Anyway I‘d really recommend playing around with that interactively. Either using the Julia repl directly or using rowwise execution in VSCode. That will show you the output at every single step and you will pick up the patterns really quickly! I no time you’ll understand what those errors mean and what exactly triggers them.

Thanks, but push!(K,union(A,B)) still doesnt work, it give me this error MethodError MethodError: Cannot `convert` an object of type Vector{Int64} to an object of type Int64.
I actually just want to know how can i declare an empty set and then push other sets in it? Can you give me any toy example?

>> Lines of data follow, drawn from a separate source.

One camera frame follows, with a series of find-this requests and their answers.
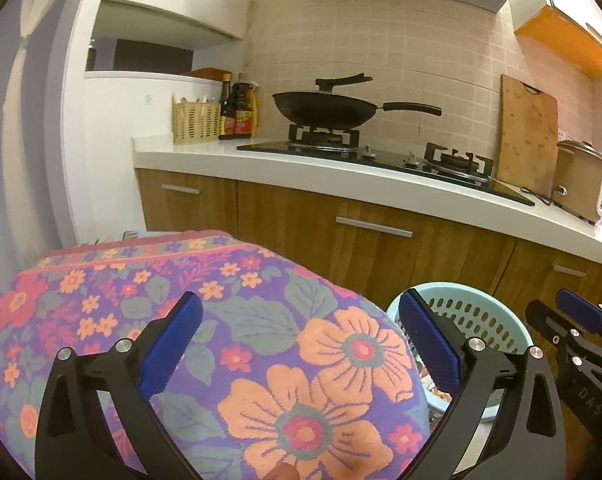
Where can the wooden kitchen counter cabinet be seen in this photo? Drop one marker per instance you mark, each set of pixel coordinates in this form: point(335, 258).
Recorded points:
point(281, 210)

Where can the yellow oil bottle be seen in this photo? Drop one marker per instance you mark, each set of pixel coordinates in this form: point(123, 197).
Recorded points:
point(255, 110)

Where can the black wok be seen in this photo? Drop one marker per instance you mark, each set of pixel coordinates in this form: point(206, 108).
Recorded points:
point(326, 110)

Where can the beige rice cooker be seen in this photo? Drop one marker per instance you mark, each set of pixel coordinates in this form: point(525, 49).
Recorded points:
point(578, 185)

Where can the wooden cutting board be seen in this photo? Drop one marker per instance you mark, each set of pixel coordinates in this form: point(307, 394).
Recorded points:
point(528, 135)

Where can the floral printed cloth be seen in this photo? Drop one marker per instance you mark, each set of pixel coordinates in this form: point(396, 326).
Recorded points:
point(281, 335)

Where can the black glass gas stove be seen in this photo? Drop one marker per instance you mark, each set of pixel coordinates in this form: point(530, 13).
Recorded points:
point(381, 157)

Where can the orange wall cabinet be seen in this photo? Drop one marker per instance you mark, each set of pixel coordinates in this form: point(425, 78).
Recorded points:
point(566, 35)

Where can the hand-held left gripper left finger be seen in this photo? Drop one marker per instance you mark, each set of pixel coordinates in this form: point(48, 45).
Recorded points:
point(171, 345)

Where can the yellow plastic basket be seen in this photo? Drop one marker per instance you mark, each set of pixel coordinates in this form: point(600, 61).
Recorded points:
point(196, 122)

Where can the large dark sauce bottle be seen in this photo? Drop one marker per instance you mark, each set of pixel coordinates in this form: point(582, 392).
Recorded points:
point(242, 110)

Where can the light blue plastic wastebasket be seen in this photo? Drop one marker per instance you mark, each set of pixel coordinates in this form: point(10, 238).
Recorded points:
point(486, 310)

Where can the slim dark sauce bottle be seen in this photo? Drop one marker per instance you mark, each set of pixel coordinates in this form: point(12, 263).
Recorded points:
point(226, 115)

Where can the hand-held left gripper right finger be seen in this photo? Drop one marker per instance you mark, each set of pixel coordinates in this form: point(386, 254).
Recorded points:
point(431, 345)

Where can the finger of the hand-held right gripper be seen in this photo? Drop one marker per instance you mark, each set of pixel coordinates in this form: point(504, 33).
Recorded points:
point(578, 307)
point(546, 322)

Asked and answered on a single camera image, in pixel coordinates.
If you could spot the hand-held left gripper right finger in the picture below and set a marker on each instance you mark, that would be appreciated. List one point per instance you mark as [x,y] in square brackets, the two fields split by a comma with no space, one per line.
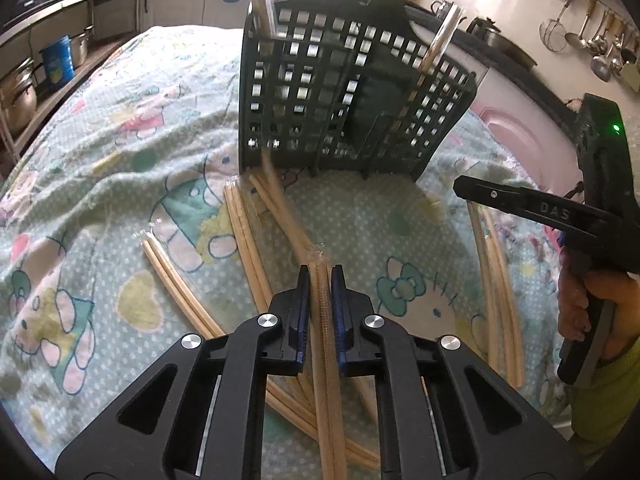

Sorry there was an error in my previous post. If you declare a set A = Set{Int}() it can only take integer elements. Therefore, you cannot push! something other than an Int. For that you can use union! which is the mutation version of union and changes the fist argument. In contrast to push! this will not try to put the Set into the outer set, but instead add every single element.

julia> A = Set{Int}();
julia> union!(A, Set([1,2,3]));
juila> A
Set{Int64} with 3 elements:
  2
  3
  1

Maybe there is a misconception what a set is. Consider

A = Set([1,2]) 
B = Set([3,4])
C = Set([4,5])
D = union(A,B,C)

Note that 4 appears only once in D. Hence you don’t need more than one union to get your desired result.
At least as far as I understood what you want to achieve by your description.
If I look at your code it seems that you try to construct a vector of sets. This would look like

main = []
push!(main, union(A,C))
push!(main, union(A,B,C)) # note that sets do not care about ordering
push!(main, union(A,B))
push!(main, B)
2 Likes

Or maybe they are looking for a 1 element Vector{Set{Set{Int}}}, in which case they should just replace the indexed assignments by push!